- WORK TO BE COMPLETED -
The records below must be transcribed exactly.

- EXCERPTED DATA -
--- START ---
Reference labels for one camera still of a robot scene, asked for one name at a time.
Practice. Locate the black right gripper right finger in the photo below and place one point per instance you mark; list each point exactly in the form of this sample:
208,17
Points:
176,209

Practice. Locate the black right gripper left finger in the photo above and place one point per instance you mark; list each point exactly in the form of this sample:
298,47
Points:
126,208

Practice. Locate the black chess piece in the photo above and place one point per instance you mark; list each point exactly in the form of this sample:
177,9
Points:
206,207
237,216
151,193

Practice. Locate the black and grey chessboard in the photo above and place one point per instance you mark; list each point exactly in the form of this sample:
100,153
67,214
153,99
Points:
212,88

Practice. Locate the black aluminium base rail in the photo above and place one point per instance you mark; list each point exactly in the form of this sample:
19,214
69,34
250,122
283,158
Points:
--- END ---
- EXERCISE SOLUTION -
Reference labels for one camera still of a robot scene, asked for one name at a time.
Practice. Locate the black right gripper right finger in the photo below and place one point per instance you mark; list each point exactly in the form of this sample:
208,17
Points:
176,209

Practice. Locate the black right gripper left finger in the photo above and place one point per instance you mark; list each point exactly in the form of this sample:
298,47
Points:
126,208

Practice. Locate the black chess piece in the photo above and place one point per instance you mark; list each point exactly in the form of this sample:
177,9
Points:
206,207
237,216
151,193

Practice. Locate the black and grey chessboard in the photo above and place one point per instance you mark; list each point exactly in the form of this sample:
100,153
67,214
153,99
Points:
212,88

Practice. Locate the black aluminium base rail in the photo above and place one point per instance you mark; list each point exactly in the form of this sample:
19,214
69,34
250,122
283,158
Points:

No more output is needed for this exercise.